> What is expected
Given the records below, the lines starting at the line with "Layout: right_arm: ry" and ending at the line with "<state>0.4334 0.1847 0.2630" should be output exactly, both end lines kept and pictures left out.
== == ==
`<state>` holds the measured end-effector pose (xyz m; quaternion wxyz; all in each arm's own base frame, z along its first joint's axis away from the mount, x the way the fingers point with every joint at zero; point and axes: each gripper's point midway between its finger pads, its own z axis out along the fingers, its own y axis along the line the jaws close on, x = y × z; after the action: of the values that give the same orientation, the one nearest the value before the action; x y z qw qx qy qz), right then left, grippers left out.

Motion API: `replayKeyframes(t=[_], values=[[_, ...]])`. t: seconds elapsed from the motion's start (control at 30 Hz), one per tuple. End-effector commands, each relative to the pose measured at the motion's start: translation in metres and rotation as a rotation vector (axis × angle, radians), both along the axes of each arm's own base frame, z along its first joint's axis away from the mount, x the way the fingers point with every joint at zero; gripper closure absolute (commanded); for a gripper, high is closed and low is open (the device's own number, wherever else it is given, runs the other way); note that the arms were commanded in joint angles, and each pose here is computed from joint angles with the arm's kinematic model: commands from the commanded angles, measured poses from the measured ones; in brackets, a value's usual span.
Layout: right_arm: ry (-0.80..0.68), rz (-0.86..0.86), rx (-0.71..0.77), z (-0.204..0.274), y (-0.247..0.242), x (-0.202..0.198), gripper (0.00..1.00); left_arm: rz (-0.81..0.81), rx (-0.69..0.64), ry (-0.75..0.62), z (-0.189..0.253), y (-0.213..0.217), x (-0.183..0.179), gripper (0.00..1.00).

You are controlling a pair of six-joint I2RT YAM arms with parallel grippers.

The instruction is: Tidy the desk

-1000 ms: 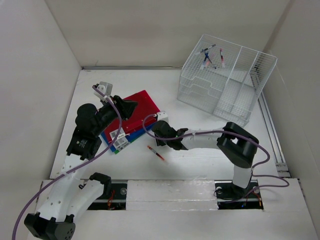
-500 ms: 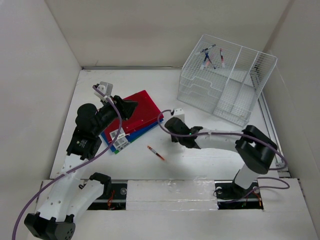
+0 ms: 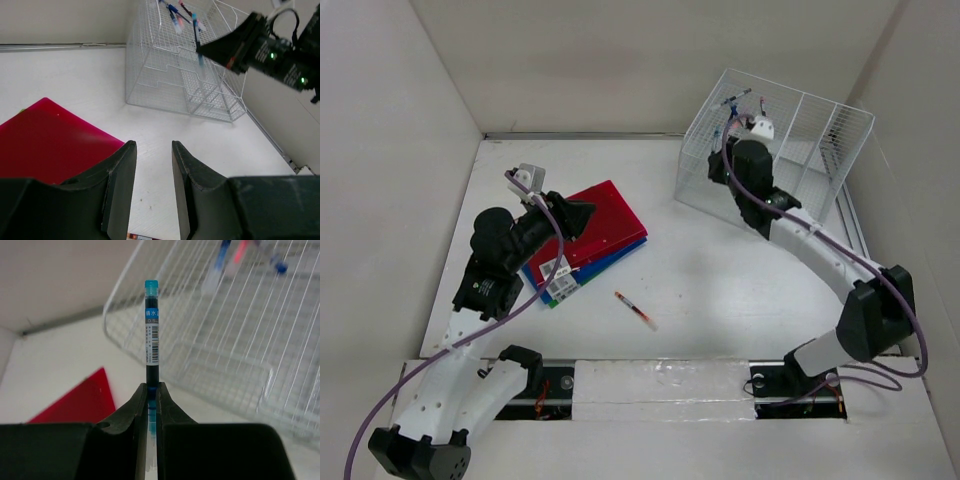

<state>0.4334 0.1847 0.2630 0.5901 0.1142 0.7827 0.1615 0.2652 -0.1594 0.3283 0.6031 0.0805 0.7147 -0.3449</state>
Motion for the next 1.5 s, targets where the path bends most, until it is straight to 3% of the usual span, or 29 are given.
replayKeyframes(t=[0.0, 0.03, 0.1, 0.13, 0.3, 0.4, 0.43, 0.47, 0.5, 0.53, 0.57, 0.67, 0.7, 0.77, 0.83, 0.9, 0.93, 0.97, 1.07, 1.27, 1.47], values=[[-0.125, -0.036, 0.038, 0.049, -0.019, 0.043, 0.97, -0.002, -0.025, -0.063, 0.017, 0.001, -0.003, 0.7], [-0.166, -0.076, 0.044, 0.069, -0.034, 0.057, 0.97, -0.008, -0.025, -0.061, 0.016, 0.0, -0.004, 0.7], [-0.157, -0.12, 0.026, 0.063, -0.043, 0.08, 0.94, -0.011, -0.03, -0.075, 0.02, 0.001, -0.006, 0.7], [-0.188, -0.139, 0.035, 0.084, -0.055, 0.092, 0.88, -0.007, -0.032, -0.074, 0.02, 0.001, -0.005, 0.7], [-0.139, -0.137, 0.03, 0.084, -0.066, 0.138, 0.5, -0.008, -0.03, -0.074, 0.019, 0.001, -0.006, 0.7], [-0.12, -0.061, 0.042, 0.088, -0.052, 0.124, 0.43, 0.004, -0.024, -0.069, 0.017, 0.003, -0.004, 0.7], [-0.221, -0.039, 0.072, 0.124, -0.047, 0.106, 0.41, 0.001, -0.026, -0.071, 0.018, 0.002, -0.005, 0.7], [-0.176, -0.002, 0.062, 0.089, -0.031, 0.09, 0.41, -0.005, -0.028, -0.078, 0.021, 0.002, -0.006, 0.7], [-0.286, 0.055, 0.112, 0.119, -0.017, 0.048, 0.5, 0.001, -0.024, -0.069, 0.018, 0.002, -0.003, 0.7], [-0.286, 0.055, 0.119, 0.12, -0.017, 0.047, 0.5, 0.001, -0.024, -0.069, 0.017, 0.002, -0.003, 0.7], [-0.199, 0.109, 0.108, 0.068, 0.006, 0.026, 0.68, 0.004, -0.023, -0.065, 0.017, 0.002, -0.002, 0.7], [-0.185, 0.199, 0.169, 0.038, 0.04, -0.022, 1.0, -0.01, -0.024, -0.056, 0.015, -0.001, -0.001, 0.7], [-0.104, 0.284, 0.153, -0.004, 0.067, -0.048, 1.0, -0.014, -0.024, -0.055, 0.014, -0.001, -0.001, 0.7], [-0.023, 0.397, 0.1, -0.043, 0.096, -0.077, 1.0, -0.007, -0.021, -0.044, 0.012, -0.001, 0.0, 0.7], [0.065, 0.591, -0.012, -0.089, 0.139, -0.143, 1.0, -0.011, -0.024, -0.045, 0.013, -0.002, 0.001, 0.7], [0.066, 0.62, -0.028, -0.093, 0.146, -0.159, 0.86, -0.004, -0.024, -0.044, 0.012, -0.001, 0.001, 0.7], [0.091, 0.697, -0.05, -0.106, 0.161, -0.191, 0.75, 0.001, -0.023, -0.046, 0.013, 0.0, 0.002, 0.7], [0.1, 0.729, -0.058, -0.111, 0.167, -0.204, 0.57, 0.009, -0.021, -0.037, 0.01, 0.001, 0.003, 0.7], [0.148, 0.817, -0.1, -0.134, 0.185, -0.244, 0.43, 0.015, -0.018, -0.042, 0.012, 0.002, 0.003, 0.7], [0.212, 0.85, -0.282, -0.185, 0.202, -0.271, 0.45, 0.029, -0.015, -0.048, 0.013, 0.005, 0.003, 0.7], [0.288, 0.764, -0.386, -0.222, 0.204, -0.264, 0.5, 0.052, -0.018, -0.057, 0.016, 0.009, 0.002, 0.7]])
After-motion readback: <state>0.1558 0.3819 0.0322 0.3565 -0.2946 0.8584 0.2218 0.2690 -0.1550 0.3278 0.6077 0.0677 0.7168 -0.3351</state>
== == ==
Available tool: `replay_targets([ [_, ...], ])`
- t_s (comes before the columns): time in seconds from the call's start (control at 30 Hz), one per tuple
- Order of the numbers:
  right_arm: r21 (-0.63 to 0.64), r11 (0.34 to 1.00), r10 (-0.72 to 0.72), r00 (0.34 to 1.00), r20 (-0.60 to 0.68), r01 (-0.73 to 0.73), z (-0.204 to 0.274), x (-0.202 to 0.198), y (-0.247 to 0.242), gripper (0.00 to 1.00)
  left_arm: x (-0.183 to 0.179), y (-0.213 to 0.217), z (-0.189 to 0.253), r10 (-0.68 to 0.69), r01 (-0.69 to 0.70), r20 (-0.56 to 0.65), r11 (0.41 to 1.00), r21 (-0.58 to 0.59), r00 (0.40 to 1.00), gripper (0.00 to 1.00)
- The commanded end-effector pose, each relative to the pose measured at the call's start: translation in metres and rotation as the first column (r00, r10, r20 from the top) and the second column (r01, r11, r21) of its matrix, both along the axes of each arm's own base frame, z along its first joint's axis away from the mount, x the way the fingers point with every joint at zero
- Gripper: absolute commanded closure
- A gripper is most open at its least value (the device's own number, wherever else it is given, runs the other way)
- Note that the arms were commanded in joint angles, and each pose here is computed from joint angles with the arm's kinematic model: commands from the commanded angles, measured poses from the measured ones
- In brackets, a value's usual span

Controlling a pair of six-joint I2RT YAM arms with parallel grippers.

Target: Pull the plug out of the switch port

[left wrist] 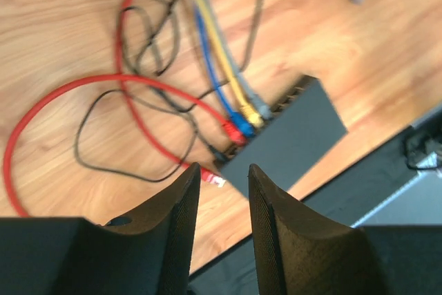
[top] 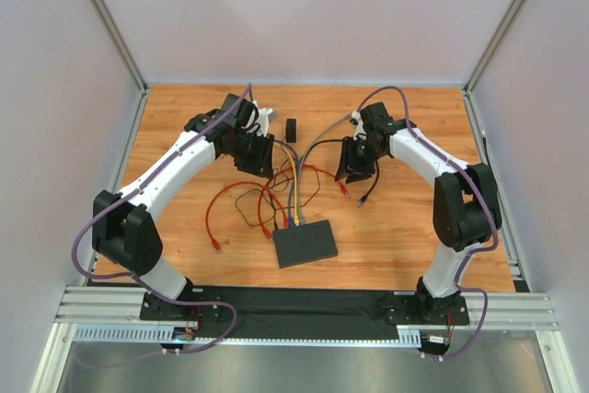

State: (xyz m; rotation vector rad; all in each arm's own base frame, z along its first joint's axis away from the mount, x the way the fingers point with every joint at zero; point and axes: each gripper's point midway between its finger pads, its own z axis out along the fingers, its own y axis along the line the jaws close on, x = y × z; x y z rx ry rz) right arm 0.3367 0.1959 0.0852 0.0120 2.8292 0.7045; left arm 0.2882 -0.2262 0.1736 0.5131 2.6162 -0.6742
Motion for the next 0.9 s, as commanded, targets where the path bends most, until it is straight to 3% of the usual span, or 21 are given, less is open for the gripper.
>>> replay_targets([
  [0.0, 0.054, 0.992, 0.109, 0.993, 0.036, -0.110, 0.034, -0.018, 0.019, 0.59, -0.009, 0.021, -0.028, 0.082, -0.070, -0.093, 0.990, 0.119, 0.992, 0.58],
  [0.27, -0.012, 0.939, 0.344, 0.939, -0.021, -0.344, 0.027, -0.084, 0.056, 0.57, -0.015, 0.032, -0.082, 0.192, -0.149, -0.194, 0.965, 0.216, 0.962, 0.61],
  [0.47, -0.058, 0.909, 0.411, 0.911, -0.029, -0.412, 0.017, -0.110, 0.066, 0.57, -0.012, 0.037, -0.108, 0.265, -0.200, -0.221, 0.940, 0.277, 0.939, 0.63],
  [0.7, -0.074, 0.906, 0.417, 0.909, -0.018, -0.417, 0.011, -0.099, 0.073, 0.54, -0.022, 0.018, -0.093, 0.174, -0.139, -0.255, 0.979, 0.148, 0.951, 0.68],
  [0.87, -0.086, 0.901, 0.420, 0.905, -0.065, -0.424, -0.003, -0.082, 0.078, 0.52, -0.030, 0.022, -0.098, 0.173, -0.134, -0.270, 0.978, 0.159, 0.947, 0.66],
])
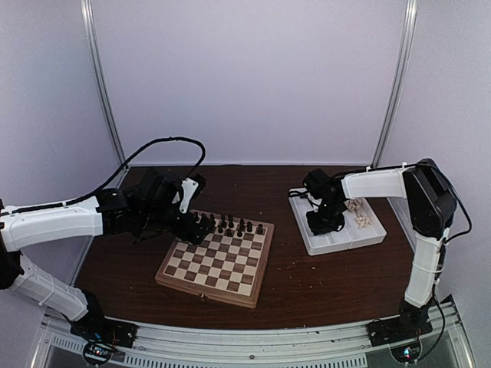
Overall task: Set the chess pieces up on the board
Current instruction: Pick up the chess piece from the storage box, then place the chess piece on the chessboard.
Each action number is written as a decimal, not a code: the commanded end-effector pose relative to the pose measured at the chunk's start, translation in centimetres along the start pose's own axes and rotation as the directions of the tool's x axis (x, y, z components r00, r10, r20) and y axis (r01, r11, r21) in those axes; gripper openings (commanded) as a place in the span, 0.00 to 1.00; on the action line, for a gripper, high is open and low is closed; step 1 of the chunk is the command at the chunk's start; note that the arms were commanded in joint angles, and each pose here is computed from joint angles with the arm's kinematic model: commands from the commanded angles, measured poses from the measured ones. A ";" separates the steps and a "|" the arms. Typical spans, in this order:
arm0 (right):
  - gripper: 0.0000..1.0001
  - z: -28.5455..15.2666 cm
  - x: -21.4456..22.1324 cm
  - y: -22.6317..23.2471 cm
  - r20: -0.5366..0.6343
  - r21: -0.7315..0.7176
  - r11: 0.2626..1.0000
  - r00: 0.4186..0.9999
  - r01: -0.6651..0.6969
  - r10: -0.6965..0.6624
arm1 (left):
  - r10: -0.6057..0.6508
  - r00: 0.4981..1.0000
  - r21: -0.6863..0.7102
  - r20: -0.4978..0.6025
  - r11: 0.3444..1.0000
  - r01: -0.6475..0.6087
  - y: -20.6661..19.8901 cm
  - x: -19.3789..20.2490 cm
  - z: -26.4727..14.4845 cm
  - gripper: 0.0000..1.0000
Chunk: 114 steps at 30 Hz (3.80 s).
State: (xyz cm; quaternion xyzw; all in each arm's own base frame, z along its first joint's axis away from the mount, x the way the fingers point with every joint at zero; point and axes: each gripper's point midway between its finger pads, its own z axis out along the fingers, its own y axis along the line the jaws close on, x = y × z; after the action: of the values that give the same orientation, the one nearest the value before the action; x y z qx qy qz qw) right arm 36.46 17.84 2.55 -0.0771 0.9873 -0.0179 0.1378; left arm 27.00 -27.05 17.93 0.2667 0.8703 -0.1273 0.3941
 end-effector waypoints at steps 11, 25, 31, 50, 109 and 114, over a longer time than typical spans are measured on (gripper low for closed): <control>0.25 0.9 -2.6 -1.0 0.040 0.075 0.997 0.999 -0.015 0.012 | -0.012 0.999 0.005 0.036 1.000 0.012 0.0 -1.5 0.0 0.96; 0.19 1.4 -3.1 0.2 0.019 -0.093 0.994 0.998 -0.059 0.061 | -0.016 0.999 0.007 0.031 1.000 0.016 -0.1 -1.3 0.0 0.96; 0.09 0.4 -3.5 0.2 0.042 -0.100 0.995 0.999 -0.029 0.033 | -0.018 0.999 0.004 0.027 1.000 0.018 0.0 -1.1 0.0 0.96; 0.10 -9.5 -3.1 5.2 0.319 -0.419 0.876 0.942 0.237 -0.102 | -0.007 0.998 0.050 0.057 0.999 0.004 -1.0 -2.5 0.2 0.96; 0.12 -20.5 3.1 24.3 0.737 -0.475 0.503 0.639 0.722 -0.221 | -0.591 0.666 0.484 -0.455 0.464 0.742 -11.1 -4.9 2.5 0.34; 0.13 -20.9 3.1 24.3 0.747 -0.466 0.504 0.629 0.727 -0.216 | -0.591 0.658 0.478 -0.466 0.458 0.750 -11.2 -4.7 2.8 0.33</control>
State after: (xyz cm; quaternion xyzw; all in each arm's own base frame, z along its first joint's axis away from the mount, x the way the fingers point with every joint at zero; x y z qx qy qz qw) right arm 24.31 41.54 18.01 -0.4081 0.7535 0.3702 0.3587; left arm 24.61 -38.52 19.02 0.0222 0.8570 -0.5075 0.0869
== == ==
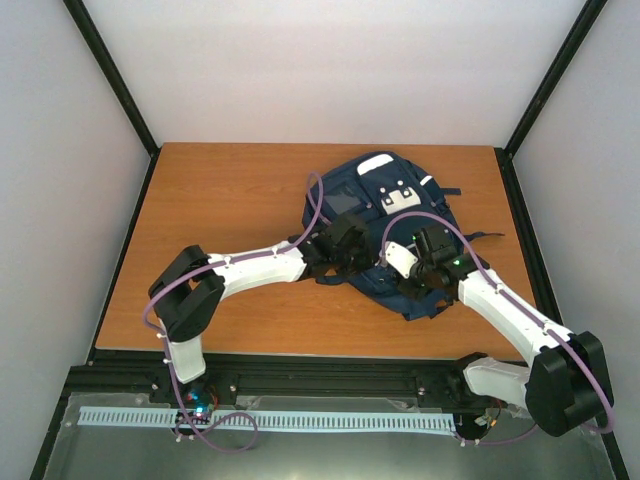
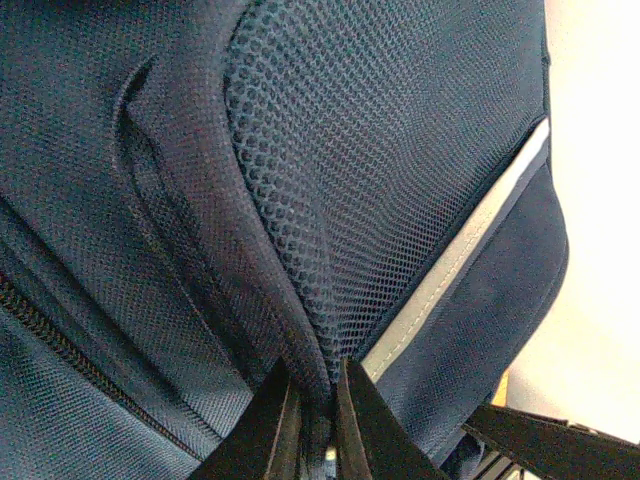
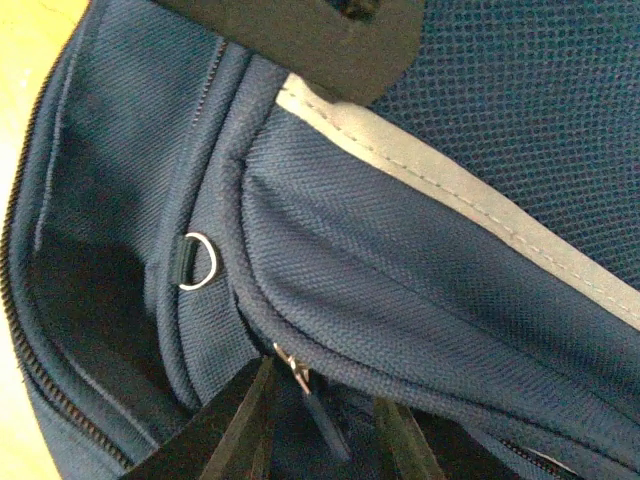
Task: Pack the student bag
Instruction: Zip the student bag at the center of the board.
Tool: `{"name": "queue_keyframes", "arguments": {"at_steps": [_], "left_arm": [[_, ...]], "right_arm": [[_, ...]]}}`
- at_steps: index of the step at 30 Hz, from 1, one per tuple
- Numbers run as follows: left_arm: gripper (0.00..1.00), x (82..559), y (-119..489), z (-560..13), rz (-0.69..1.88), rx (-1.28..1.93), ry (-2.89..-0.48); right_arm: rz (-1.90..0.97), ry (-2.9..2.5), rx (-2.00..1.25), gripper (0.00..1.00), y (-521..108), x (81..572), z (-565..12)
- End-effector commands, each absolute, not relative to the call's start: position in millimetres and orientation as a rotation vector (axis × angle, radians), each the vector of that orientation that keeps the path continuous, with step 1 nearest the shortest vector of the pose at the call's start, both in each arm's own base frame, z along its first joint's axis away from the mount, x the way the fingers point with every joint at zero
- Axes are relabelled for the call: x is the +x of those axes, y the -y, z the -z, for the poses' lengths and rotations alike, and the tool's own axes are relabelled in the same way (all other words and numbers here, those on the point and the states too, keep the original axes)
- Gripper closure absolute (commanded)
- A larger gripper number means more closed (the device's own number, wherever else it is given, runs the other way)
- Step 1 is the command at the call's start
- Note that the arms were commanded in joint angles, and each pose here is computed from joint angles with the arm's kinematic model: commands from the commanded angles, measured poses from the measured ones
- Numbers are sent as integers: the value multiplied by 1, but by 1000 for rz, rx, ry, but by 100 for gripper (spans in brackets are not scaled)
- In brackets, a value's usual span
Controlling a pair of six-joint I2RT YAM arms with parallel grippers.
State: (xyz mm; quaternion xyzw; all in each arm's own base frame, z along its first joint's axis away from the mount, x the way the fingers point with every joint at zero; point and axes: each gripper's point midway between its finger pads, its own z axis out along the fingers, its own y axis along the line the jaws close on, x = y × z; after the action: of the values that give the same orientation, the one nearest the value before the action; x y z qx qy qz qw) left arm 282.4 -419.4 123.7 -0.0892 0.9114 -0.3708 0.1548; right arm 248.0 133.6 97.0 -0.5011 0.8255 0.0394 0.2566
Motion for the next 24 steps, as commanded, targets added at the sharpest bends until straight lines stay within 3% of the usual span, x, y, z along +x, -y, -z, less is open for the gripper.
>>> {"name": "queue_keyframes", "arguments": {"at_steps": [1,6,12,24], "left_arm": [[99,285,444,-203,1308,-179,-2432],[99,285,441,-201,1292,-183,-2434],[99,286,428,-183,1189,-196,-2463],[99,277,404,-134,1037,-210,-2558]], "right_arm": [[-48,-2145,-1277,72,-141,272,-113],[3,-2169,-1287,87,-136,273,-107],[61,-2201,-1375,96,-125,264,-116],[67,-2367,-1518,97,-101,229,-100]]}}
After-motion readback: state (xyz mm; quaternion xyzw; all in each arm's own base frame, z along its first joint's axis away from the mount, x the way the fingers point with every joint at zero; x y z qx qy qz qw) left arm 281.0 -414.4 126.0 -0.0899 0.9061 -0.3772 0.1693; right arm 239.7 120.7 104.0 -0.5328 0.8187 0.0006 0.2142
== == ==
> Response
Layout: right_arm: ry (-0.80..0.68), rz (-0.86..0.86), rx (-0.71..0.77), z (-0.204..0.274), y (-0.247..0.242), x (-0.202..0.198), gripper (0.00..1.00); left_arm: rz (-0.81..0.81), rx (-0.69..0.64), ry (-0.75..0.62), z (-0.189..0.253), y (-0.213..0.217), x (-0.183..0.179), gripper (0.00..1.00).

You are controlling a pair of six-joint I2RT YAM arms with parallel grippers.

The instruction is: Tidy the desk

-1000 ms: 
-500 ms: 
+0 ms: 

<state>0.4334 0.1847 0.2630 0.5901 0.1142 0.7827 0.1615 0.2652 -0.1594 0.3283 0.6031 0.0805 0.7147 -0.3449</state>

No additional lines are needed for this answer.